The Time Travelers: How Astronauts Redefine Life in Orbit
There’s something profoundly humbling about the fact that astronauts on the International Space Station (ISS) witness 16 sunrises and 16 sunsets every day. It’s not just a poetic detail—it’s a stark reminder that space travel forces us to confront the most fundamental aspects of human existence: time, sleep, faith, and even celebration. What many people don’t realize is that these seemingly mundane elements become existential puzzles when you’re orbiting Earth at 17,500 miles per hour.

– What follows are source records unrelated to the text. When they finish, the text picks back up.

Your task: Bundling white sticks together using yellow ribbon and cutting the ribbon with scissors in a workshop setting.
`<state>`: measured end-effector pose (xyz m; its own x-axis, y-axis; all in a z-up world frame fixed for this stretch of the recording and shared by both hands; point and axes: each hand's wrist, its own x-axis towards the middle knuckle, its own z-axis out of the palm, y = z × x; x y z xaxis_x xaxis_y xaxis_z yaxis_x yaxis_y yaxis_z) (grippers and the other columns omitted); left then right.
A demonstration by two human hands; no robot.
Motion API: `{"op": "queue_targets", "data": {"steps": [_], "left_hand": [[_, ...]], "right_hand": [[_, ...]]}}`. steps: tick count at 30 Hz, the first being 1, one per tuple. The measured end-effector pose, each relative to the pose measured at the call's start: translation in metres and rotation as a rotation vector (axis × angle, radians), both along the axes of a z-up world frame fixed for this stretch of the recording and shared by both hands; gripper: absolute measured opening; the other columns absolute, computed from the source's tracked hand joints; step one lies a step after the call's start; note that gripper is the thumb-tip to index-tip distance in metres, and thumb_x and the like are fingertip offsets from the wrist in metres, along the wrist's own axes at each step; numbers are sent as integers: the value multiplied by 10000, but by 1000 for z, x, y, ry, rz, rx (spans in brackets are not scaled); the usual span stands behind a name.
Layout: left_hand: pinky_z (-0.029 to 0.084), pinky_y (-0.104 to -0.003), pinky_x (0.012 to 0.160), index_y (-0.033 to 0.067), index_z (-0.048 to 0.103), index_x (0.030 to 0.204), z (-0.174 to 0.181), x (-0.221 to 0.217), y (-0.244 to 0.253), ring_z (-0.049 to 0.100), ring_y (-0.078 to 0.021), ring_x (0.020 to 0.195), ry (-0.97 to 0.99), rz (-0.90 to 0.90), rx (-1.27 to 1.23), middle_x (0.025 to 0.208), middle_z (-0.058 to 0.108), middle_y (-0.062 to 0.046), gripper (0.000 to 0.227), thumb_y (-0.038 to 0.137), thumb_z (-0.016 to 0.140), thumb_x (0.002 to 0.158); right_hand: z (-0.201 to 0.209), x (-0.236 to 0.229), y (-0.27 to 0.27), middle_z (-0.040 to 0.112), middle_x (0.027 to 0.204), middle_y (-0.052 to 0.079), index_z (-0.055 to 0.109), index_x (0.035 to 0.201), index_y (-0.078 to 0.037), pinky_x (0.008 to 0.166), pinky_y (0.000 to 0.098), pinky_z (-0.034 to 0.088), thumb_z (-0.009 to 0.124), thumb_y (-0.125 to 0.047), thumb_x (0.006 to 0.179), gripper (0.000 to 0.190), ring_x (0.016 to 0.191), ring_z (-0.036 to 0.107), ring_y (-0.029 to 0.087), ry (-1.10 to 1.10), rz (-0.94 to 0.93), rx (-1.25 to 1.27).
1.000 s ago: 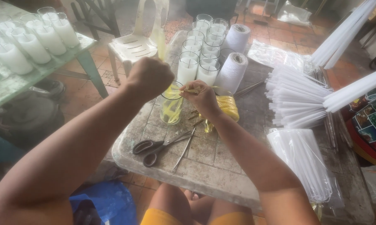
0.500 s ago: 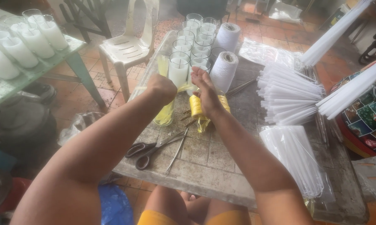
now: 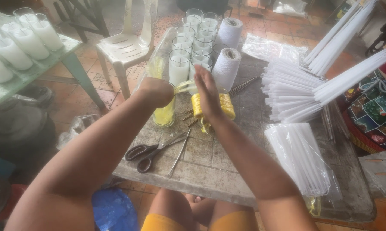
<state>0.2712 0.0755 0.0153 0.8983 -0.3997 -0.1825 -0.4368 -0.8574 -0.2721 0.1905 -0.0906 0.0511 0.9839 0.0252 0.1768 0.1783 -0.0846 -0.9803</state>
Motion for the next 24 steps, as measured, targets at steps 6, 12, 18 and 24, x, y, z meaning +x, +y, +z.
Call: {"op": "queue_targets", "data": {"steps": [6, 12, 18, 24], "left_hand": [[504, -329, 522, 85, 737, 795, -11, -24, 3, 717, -206, 775, -126, 50, -382, 781, 715, -45, 380, 13, 408, 970], [386, -370, 325, 205, 494, 698, -102, 61, 28, 492, -213, 447, -1233, -725, -433, 574, 477, 25, 329, 56, 511, 991], [345, -370, 341, 220, 575, 603, -62, 22, 22, 501, -189, 446, -868, -501, -363, 530, 501, 53, 234, 70, 546, 780], [577, -494, 759, 277, 769, 1033, 33, -45, 56, 721, -286, 940, -116, -223, -598, 1151, 710, 122, 436, 65, 451, 823]], "right_hand": [[26, 68, 28, 445, 1553, 218, 376, 1560, -60, 1235, 521, 279, 720, -834, 688, 1215, 1486, 344, 384, 156, 173, -297], [-11, 147, 45, 441, 1560, 219, 361, 1554, -58, 1198, 625, 296, 984, -495, 651, 1181, 1506, 283, 419, 636, 408, -116], [-5, 134, 61, 703, 930, 17, 813, 1020, -227, 940, 365, 568, 736, -301, 819, 228, 912, 694, 173, 226, 233, -334], [-27, 123, 57, 701, 1192, 118, 700, 1142, -138, 1133, 549, 391, 333, -566, 1071, 568, 1251, 607, 325, -115, 352, -551]]}}
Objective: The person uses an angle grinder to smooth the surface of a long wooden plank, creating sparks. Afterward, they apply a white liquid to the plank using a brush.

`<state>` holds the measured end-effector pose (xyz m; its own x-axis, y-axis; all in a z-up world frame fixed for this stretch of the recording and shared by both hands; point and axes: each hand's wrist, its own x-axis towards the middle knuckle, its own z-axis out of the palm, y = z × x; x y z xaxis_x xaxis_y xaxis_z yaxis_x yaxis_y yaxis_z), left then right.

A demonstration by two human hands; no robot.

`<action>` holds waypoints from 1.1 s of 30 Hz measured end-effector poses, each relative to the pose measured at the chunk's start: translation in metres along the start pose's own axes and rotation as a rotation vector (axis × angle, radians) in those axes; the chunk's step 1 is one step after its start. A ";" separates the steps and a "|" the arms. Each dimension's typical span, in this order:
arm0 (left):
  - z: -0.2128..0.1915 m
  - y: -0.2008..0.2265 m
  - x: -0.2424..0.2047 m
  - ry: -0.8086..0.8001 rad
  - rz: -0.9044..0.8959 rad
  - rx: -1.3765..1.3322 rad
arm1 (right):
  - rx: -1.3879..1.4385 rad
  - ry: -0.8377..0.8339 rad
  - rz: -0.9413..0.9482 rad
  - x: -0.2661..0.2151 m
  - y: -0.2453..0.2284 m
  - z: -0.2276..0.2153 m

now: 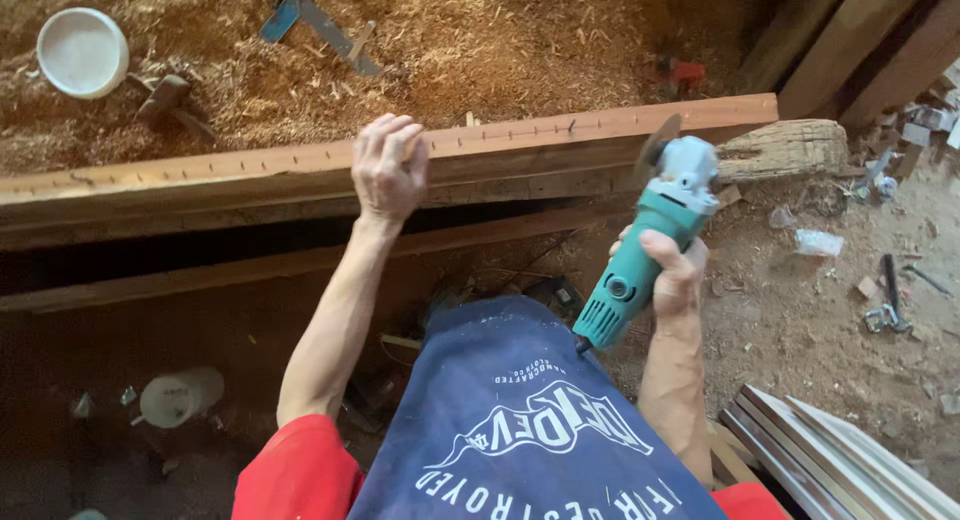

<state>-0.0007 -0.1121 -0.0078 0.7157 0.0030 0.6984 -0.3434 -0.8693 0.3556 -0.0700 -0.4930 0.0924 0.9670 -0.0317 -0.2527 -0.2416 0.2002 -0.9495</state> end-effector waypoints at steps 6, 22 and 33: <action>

The Illusion of Normalcy in Zero Gravity
From my perspective, the ISS is a masterpiece of human ingenuity, but it’s also a stage for a quiet battle between our biology and the cosmos. Astronauts don’t just float around in a zero-gravity wonderland; they live in a meticulously engineered environment where every detail—from lighting to sleep schedules—is designed to keep them sane and functional. What makes this particularly fascinating is how it mirrors our own struggles on Earth. We’ve all felt the disorientation of jet lag or the chaos of a disrupted sleep schedule, but astronauts face this on a cosmic scale.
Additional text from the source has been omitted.